As telco and cable service providers struggle to align revenue and costs for providing ever-faster broadband access services, they are bound to make mistakes, from time to time. The institution of usage caps provides one obvious example. Time Warner (News - Alert) Cable and Comcast have run into significant end user opposition to earlier attempts to cap unlimited usage.
AT&T has gotten backlash from its new efforts to charge for use of Apple FaceTime (News - Alert) on the Long Term Evolution network, though usage does not count against usage caps, nor incur additional fees, when users are on Wi-Fi networks.
Now Swedish telecommunications company TeliaSonera has reversed an earlier decision to implement an additional fee plan for its customers who want to use over the top VoIP services, choosing instead to simply raise mobile data plan rates across the board.
TeliaSonera (News - Alert) first announced plans to charge for use of over the top mobile VoIP apps in February 2012, a plan similar to one it had already implemented in Spain.
There, subscribers pay EUR6 a month for 100 megabytes worth of VoIP calls, equivalent to between five and 10 hours of talk time.
The problem is that VoIP "is likely to replace traditional phone calls," according to TeliaSonera chief executive Lars Nyberg. "Eventually, all voice calls will be made over IP."
"If all our customers suddenly decided to switch over to VoIP, and we charged them only for the data traffic usage, we would lose about 70 percent of our revenue," Nyberg said.
That's an obvious observation, as all service providers ultimately will face the diminution of the traditional voice calling revenue stream, at current levels of gross revenue and profit margin. The issue is how to transition to "data access" revenue models most elegantly.
Lots of observers would note that charging extra for use of some apps is not elegant. In this case, TeliaSonera probably has chosen the better approach, namely simply matching value to pricing.
In the absence of some unexpected large new revenue stream, big enough to replace half or more of current voice revenue, service providers will not have much choice where it comes to pricing for the new core service.
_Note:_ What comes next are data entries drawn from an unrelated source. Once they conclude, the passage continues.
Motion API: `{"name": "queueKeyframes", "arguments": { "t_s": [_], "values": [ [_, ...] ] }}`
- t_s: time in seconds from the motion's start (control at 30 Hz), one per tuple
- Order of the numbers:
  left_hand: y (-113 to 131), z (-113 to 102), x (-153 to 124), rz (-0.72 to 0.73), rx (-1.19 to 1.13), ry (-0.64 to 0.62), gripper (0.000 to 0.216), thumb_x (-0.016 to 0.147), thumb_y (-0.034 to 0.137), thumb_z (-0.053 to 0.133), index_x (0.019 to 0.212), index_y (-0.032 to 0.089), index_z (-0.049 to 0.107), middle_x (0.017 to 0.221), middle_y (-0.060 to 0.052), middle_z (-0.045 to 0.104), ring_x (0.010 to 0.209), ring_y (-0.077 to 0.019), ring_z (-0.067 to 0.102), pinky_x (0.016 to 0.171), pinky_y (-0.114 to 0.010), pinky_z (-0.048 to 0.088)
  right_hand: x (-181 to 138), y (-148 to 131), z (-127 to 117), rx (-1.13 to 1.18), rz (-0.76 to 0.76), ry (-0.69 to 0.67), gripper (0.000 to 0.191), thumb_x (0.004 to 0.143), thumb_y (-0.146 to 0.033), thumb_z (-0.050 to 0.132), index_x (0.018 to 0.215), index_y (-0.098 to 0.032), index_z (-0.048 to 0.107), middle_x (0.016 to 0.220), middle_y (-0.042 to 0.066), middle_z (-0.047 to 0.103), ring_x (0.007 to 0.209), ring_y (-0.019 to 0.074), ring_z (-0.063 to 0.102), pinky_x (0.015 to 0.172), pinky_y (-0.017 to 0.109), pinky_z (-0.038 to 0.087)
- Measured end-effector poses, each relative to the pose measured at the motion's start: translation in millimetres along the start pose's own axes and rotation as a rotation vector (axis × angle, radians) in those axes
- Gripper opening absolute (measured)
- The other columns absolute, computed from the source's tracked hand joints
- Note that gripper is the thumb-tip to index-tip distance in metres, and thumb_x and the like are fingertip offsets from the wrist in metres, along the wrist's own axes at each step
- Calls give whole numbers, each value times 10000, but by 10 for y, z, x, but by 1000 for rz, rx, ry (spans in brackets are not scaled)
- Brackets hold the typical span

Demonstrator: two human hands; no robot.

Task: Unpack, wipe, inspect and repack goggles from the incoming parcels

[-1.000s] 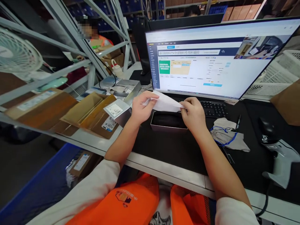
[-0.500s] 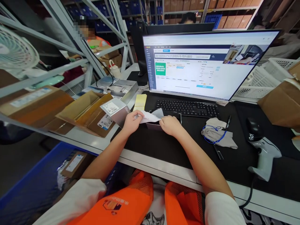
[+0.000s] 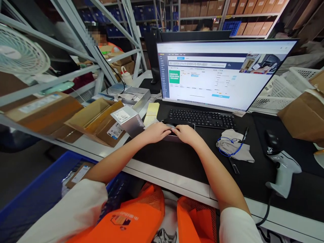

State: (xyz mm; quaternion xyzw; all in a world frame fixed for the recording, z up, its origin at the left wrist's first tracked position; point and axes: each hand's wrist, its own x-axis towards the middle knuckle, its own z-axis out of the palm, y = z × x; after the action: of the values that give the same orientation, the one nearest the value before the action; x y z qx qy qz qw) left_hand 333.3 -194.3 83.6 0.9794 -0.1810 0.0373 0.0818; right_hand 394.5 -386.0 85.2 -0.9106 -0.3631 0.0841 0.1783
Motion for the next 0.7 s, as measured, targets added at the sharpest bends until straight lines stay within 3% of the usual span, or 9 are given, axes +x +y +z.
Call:
{"name": "queueKeyframes", "arguments": {
  "t_s": [0.17,0.23,0.33,0.43,0.53,0.6,0.7],
  "values": [
    [51,35,103,-219,24,-54,694,976,656,361,834,131,790,901,-188,752,934,-349,698,840,-429,482,-68,72,-164,52,58,109,277,984,-348,525,1077,-203,742,1009,66,765,902,214,687,772,285,454],
    [95,52,129,-246,56,-64,746,963,697,344,831,115,791,912,-196,732,917,-343,697,834,-419,490,-121,108,-248,70,83,144,272,976,-358,532,1047,-209,748,965,60,765,876,217,682,757,293,450],
    [115,112,105,-163,67,35,590,976,595,453,1142,109,742,1120,-190,677,1007,-328,676,853,-397,497,-200,175,-375,91,123,220,279,974,-375,530,1029,-214,752,969,61,767,890,224,683,769,305,452],
    [91,188,37,-72,19,145,526,972,437,560,1401,132,558,1207,-162,650,1093,-309,636,899,-394,490,-302,220,-503,108,129,274,287,971,-385,535,1049,-212,750,1020,68,767,912,228,682,797,318,461],
    [76,223,2,-30,74,182,400,959,444,589,1180,123,678,1126,-160,674,1109,-324,596,946,-439,466,-513,215,-684,138,127,349,291,964,-394,548,1059,-213,754,1062,71,763,929,235,681,813,333,469],
    [83,212,10,-17,156,195,422,947,509,587,995,117,734,1111,-180,661,1102,-345,572,938,-466,459,-731,211,-841,188,120,483,292,954,-418,571,1060,-220,758,1036,61,764,914,232,679,817,338,477],
    [99,153,60,-16,215,155,539,962,579,513,903,108,768,1081,-198,666,1052,-351,581,894,-471,463,-1065,315,-1050,221,159,710,318,957,-452,572,1057,-217,760,943,59,759,860,223,672,796,343,485]
  ]
}}
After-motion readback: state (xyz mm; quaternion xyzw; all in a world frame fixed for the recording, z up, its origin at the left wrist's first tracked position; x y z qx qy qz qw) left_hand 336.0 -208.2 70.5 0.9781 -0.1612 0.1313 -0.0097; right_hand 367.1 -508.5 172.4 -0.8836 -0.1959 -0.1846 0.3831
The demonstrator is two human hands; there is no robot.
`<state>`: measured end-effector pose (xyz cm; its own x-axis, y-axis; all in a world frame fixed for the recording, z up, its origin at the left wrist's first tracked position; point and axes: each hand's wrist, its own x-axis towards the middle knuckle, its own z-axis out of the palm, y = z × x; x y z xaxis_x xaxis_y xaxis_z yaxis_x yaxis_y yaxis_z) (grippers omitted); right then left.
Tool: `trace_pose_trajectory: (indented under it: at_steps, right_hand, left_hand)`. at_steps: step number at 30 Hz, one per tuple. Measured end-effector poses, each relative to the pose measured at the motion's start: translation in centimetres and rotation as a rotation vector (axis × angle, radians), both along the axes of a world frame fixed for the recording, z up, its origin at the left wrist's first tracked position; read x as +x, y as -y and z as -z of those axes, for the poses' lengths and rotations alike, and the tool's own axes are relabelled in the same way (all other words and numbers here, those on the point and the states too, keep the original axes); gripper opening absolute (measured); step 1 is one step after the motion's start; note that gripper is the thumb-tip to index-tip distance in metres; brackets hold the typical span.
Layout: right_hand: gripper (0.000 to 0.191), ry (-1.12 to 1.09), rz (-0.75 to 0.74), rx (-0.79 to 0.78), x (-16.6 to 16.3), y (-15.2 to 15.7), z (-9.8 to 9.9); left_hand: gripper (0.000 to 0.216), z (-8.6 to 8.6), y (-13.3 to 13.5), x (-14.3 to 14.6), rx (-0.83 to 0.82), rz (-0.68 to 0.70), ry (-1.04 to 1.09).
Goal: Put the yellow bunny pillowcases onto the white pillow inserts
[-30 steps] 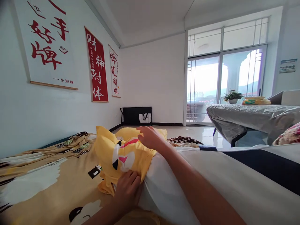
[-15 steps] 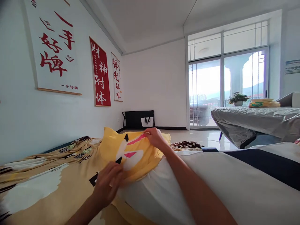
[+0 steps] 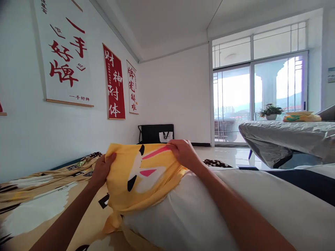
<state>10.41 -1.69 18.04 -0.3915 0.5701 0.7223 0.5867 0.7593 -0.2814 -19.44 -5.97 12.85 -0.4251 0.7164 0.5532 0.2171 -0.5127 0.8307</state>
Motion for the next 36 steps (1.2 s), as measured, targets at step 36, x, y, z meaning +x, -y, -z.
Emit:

If you assume the fixed network and mobile networks must be paid for, from some combination of revenue sources, then the potential loss of half to all of the current voice revenue, which historically has represented 70 percent of total revenue, will have to be made up somewhere.
Networks are expensive undertakings. And since everybody assumes almost-continual increases in the supply of bandwidth will be required, those investments must be matched by new revenue.
That would be true under the best of all possible circumstances, where voice revenue was stable or growing. But networks now operate under decidedly non-optimal conditions where new revenue sources are needed just to stay in place.
Even where the practice is lawful, consumer resentment is bound to occur when a lawful app cannot be used as part of the basic broadband subscription the customer already has paid for.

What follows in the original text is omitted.